企業には大きく分けて2つの会社があります。
それは、成長を続ける会社と衰退していく会社です。
私は仕事柄、様々な企業の代表や人事部との交流が多く、成長も衰退も間近で見てきました。
そこで、今回は衰退企業の特徴を実体験をもとにまとめてみました。
ケース① 採用活動を止める
私が過去に在籍していた会社の話ですが、そこは世間でも有名なブラック企業の子会社でした。
社員の離職率は高く、ネットでの評判も最悪でしたが、業績は安定しており、顧客数・売上共に年々右肩上がりの成長を達成していました。
そんな事もあり採用活動にも、かなりの予算を使っていたのですが、急に方針が変わり採用費をケチり始めました。
その結果、既存社員の顧客数・売上が大きく減少し、会社としての業績も危うくなってしまったのです。
どうして、採用活動を止める事で業績が悪くなったのかというと、既存社員のやる気が一気に下がったからだと考えられます。
そもそも、ブラック企業でしたので、それほどやる気のある人が少なかったのでしょうが、新しい社員が入らない環境では、格好をつける必要もなく、新人に負けるという危機感もなくなり、さらにやる気が無くなっていました。
これは、ブラック企業以外にも言えることだと思います。
新しい人が定期的に入る事によって既存社員は大きく成長することが出来ます。
ですので、たとえ人手が足りていたとしても、既存社員を成長させるために新しい人を採用するべきだと私は思います。
もっと言うと、今の規模で満足しているような会社では、それ以上の成長は見込めません。
人件費を節約したいのは、分かりますが企業は人があってこそ初めて企業として存在できます。
衰退気味の企業こそ、人件費・採用活動費に予算を割いていただきたいです。
ケース② 顧客を1社に依存する
これは、私のお客様の話ですが、部品製造の会社で取引先が3社しかありませんでした。
その3社は日本を代表するようなメーカー企業でしたので、経営陣も安心していたのかもしれませんが私としては、不安でしかありませんでした。
そして、その不安は的中し、3社のうち2社は部品を自社製造すると言い出し、取引が終了してしまったのです。
その結果、売り上げは大きく減少し、リストラという選択も、せざる得なくなってしまいました。
現在でも、その状況は続いており、100名近くいた社員は15名程度まで減ってしまいました。
また、営業社員もいなくなってしまったので、顧客が増える可能性もゼロに近い状態です。
このように、1社または少数の取引先に売上の多くを依存すると、その会社次第で倒産という事もあり得ます。
難しいかもしれませんが、1社に依存することなく、複数の会社から少しずつでも仕事をもらえるようにしましょう。
ケース③ リスク管理が出来ていない
こちらも、私のお客様の話ですが、万が一の事を全く考えていない企業がありました。
その結果、不祥事を起こしてしまい、適切な謝罪・対処もできず、あっけなく倒産してしまいました。

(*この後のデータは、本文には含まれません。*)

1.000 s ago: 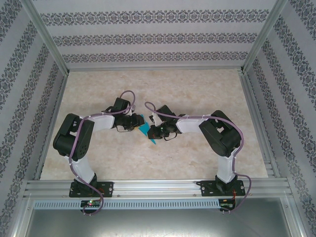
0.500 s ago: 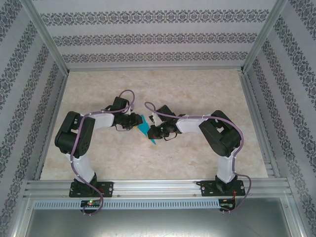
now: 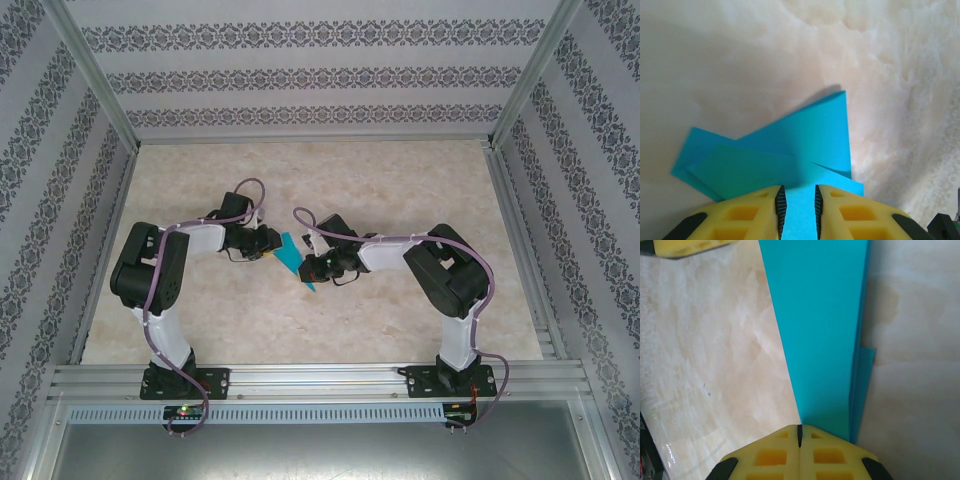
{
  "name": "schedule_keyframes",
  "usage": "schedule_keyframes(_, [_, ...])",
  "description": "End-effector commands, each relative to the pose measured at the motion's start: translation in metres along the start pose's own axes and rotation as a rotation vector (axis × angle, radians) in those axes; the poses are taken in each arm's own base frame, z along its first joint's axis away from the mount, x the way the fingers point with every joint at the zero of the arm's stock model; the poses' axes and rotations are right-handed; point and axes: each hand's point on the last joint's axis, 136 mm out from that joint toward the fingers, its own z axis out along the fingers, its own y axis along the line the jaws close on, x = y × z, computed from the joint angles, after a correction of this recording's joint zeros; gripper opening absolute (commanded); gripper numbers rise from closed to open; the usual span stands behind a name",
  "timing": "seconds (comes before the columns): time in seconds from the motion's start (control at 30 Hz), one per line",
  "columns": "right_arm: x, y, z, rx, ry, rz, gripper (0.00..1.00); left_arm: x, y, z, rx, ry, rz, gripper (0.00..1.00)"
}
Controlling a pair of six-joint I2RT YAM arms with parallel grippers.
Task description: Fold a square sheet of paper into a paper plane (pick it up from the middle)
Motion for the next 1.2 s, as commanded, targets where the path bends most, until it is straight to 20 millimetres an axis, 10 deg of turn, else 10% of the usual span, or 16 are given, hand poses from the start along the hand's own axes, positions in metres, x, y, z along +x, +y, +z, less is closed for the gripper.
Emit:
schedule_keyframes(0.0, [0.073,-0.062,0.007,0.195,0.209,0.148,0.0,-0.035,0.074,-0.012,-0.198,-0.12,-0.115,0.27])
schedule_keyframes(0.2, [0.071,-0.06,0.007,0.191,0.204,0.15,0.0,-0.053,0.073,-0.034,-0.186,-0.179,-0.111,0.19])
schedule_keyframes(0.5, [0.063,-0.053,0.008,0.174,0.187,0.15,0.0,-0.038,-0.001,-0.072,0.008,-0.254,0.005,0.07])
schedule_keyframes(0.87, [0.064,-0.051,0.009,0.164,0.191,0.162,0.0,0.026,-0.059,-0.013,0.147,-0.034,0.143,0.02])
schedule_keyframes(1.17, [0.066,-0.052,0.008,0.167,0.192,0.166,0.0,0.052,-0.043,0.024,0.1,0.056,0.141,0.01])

もし、不祥事を起こしたときの為にマニュアルを作成していれば、倒産は免れたかもしれません。
これは、中小企業に本当に多いケースです。
どんな企業にもリスクというものが存在します。
そのリスクについては、事前に発生を想定し、対応策を考えておく必要があります。
もちろん、そのためには専門の部署が必要であったり、お金も必要です。
しかし、それだけ重要なことですので、経費を惜しまずにリスク管理に徹底しましょう。
ケース④ 失敗を放置する
これは、私が今在籍している会社の話です。
会社には個人としての失敗はもちろん、会社としての失敗も沢山あります。
その失敗で倒産する事があるにも関わらず、失敗をなかった事のように放置しています。
私の会社はでは、新しい事業に手を出しすぎて、制御が出来ず全く売上になっていない状況です。
しかし、経費はかかり、それが大きな負担となっています。
経営判断を間違えたと思うのであれば、軌道修正をする必要がありますし、潔く撤退することも大切です。
経営者としては、失敗を認めることはプライドが許さない事も十分に分かりますが、それでは会社経営はできません。
社員も同じように失敗をなかったことのように隠し、会社としてさらにひどい状況になる可能性もあります。
ぜひ、経営者から率先して失敗を公表し、反省して、改善策を考えるようにしてください。
衰退企業が復活できる可能性は極めて低い
これまでの私の経験では一度、衰退企業になると、復活は極めて難しいです。
もちろん、大手企業であれば、経営者の交代・株主の交代で変わる事も出来ますが、中小企業では天文学的確率と言っても過言ではありません。
ですので、企業を経営する以上は、一度たりとも衰退企業と呼べる状況にしてはいけません。
常に成長を続ける、常に成長を夢見る姿を見せることが、本当の成長につながります。
ぜひ、経営者の皆様は成長する事だけを考えて生きてください。
そうれば、社員にもそれが伝わり、本当に成長できる企業になります。